El informe sugiere que el malware se dirige específicamente a los usuarios de Criptomonedas para atacar sus Cripto , señalando que se observó a las víctimas comentando publicaciones relacionadas con Metamask, la popular aplicación de monederos Ethereum . Según las observaciones de los investigadores sobre el comportamiento del malware, es posible que más de 6.500 personas hayan sido comprometidas.

Cómo evitarlo

El primer paso es el mejor paso y es no descargar ninguna de estas aplicaciones, punto.

En general, al buscar nuevas aplicaciones, Lopp sugiere evitar sitios web y foros sospechosos.
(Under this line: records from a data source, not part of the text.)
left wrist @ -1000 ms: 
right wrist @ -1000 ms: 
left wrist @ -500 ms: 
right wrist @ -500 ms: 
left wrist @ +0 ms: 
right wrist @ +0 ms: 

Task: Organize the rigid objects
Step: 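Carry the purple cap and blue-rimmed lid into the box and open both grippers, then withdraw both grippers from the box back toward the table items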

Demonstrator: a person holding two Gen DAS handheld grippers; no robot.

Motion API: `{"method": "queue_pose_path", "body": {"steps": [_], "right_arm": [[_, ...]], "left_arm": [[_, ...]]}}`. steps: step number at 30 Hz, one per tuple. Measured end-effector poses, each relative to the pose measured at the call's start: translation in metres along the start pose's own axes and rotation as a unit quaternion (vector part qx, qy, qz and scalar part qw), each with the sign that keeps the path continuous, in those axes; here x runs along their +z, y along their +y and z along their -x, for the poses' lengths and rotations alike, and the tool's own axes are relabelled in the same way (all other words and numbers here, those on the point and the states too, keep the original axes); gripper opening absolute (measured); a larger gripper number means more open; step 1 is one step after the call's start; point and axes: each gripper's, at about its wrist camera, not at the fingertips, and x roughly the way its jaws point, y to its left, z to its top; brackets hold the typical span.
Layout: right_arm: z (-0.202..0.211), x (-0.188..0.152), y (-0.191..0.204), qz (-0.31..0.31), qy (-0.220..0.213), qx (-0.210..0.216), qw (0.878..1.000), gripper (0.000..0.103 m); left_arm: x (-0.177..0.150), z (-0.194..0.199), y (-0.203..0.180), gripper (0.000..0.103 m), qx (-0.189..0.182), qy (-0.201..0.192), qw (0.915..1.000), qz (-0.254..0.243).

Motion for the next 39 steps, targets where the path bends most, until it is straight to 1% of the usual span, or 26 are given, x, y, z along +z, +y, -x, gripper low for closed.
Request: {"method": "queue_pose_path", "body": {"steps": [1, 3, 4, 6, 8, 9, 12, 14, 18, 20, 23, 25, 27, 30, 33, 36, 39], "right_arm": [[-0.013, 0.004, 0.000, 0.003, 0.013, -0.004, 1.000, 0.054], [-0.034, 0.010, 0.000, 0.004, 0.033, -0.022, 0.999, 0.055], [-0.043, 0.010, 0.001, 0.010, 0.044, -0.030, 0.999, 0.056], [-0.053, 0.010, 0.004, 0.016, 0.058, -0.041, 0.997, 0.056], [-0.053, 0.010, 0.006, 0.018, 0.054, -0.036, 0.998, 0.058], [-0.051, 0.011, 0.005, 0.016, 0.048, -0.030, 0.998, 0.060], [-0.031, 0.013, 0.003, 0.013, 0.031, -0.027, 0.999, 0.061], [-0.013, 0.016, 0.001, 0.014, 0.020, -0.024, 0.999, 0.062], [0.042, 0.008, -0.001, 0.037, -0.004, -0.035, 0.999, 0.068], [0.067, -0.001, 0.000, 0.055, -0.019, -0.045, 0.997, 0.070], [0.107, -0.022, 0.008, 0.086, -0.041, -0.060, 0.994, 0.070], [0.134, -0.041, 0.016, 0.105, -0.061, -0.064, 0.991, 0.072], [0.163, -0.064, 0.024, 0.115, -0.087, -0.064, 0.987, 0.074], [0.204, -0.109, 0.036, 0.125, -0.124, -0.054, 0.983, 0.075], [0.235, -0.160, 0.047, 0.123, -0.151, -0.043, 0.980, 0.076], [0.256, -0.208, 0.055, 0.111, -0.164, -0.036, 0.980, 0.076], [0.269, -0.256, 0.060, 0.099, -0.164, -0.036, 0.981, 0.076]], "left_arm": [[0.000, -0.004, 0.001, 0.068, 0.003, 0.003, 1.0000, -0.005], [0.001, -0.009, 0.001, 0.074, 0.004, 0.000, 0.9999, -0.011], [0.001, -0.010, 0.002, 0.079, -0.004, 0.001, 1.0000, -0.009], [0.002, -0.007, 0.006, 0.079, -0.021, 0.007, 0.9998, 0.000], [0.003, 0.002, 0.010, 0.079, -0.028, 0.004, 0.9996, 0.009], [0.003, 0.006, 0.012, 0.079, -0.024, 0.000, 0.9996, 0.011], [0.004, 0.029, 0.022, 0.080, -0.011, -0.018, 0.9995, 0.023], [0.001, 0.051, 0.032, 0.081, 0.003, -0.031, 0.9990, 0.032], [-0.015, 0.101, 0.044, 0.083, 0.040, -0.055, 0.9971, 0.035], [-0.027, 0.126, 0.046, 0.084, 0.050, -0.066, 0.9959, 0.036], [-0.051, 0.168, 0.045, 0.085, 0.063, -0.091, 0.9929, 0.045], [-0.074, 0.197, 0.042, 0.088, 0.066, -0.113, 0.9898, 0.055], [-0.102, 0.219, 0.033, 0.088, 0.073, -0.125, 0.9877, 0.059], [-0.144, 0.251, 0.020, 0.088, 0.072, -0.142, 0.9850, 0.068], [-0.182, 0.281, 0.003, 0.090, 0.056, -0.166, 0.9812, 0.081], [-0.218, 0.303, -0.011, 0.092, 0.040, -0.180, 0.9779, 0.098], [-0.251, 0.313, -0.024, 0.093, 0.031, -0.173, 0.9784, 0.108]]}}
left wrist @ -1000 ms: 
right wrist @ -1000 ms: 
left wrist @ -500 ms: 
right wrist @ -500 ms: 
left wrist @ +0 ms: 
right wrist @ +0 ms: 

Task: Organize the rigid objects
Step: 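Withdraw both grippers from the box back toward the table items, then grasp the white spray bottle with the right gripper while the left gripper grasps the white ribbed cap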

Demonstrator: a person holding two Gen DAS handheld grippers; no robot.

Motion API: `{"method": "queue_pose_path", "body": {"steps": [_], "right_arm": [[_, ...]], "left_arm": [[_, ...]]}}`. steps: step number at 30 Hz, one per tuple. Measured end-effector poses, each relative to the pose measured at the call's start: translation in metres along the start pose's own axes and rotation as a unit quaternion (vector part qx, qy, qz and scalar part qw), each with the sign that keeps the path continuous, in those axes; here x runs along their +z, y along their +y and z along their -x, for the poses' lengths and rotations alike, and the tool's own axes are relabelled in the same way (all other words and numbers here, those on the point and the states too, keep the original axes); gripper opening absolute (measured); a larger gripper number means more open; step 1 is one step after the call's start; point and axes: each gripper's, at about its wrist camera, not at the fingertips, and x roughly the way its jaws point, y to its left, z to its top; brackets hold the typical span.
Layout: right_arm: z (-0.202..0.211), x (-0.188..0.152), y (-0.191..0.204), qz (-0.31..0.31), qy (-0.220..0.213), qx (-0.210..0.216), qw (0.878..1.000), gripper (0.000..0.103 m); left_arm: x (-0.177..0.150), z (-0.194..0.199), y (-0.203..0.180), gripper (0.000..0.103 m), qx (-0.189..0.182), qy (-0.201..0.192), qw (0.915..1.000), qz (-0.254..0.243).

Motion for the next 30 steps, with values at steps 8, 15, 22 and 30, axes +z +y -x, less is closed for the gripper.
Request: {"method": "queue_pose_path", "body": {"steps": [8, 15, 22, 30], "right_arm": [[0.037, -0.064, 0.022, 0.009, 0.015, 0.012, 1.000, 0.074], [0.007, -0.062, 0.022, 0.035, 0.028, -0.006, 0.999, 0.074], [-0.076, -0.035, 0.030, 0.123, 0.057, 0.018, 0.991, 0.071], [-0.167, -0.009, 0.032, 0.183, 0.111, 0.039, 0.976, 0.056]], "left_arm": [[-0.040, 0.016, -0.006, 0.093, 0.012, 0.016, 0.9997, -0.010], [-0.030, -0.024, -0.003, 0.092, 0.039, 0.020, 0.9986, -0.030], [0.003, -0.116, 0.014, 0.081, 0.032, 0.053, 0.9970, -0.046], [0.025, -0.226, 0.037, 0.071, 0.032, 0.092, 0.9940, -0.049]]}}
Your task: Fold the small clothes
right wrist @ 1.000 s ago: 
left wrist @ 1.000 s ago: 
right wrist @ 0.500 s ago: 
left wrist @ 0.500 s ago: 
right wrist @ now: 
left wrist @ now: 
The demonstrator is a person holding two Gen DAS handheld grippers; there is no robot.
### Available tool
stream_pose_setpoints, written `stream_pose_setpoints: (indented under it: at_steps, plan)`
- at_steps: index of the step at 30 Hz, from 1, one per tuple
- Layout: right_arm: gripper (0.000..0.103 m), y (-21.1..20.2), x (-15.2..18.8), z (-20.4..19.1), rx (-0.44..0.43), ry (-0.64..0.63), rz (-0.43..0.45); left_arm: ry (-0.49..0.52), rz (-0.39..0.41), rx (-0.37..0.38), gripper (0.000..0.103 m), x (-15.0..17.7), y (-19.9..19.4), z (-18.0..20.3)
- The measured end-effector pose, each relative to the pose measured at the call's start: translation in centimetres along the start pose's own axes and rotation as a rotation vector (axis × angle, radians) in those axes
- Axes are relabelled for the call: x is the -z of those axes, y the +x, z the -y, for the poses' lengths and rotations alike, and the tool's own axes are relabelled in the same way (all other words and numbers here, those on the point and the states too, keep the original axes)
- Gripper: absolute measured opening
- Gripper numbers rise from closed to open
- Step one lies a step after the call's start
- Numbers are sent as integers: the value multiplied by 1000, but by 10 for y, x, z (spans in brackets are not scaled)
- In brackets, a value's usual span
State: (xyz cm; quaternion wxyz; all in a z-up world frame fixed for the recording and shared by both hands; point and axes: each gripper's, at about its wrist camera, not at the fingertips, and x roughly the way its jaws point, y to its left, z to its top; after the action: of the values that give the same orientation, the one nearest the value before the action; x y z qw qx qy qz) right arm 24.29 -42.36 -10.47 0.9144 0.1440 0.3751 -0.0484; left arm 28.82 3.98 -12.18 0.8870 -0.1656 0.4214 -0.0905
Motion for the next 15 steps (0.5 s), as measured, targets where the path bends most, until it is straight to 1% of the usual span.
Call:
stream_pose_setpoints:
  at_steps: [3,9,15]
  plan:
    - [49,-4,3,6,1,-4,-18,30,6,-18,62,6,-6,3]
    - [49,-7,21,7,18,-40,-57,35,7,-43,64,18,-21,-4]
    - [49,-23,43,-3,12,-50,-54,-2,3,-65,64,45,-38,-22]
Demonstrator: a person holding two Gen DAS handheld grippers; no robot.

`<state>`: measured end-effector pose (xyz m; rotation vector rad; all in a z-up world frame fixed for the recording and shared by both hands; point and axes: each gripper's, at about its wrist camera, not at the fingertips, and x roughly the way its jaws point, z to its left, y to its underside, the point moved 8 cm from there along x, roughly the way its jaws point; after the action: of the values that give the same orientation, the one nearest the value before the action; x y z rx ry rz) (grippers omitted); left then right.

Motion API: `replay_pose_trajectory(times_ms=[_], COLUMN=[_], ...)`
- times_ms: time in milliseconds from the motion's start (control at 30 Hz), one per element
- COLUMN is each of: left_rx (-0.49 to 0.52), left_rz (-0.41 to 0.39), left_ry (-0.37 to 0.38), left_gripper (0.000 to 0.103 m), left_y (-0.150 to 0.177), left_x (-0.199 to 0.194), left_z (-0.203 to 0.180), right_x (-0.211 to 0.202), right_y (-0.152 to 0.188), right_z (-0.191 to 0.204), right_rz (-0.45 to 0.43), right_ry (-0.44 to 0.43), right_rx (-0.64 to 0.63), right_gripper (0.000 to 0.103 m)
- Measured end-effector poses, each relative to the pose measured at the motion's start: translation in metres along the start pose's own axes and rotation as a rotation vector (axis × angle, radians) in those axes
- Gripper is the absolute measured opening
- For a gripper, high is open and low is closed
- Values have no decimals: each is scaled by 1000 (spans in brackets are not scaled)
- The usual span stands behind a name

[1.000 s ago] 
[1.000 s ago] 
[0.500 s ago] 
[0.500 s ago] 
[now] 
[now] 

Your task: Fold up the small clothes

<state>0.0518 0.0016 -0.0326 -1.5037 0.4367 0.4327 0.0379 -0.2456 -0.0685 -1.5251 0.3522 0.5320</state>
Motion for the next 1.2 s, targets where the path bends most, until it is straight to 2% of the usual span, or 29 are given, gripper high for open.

Instale únicamente software conocido y con buenas reseñas; busque aplicaciones con una larga reputación y una base de instalación considerable.

“No utilice billeteras que almacenen las claves privadas en su computadora portátil o de escritorio; las claves privadas deben almacenarse en dispositivos de hardware dedicados”, dijo Lopp.

Ver también:Cómo almacenar tus Bitcoin

Este punto refuerza la importancia de almacenar tus Cripto en monederos físicos fríos y anotar frases semilla en lugar de simplemente guardarlas en tu ordenador. Ambas técnicas las hacen inaccesibles al malware que rastrea tu actividad en línea.

Hay medidas secundarias que se pueden tomar si cree que su computadora ya puede haber sido comprometida.

“Para asegurarse de no estar infectado, le recomendamos que tome medidas proactivas y escanee sus dispositivos para detectar actividad maliciosa”, dijo Mechtinger.

En el informe, Mechtinger sugiere que, si cree ser víctima de esta estafa, debe finalizar los procesos en ejecución y eliminar todos los archivos relacionados con el malware. También debe asegurarse de que su equipo esté limpio y ejecute código no malicioso. Intezer ha creadoEscáner de puntos finalespara entornos Windows yIntezer Protect, una herramienta comunitaria gratuita para usuarios de Linux. Puede encontrar información más detallada sobre la detección en el informe original.

Y, por supuesto, debes mover tus fondos a una nueva billetera de Cripto y cambiar todas tus contraseñas.

Un precio más alto de Bitcoin atrae más malware

Con el precio del Bitcoin en constante aumento, Mechtinger no cree que este tipo de ataques vaya a disminuir. De hecho, es probable que aumenten.

“Hay grandes capitales en juego, algo clásico entre los hackers con motivaciones económicas”, afirmó.

Lopp dijo que veremos a los atacantes dedicar cada vez más recursos a encontrar nuevas formas de separar a las personas de sus claves privadas.

“Si bien desarrollar un ataque novedoso requiere mucho más esfuerzo, las recompensas también son potencialmente mayores porque es más probable que engañe a la gente, ya que el conocimiento de ese tipo de ataque no se ha difundido entre los usuarios”, dijo. “Es decir, es más probable que la gente se exponga al ataque sin saberlo”.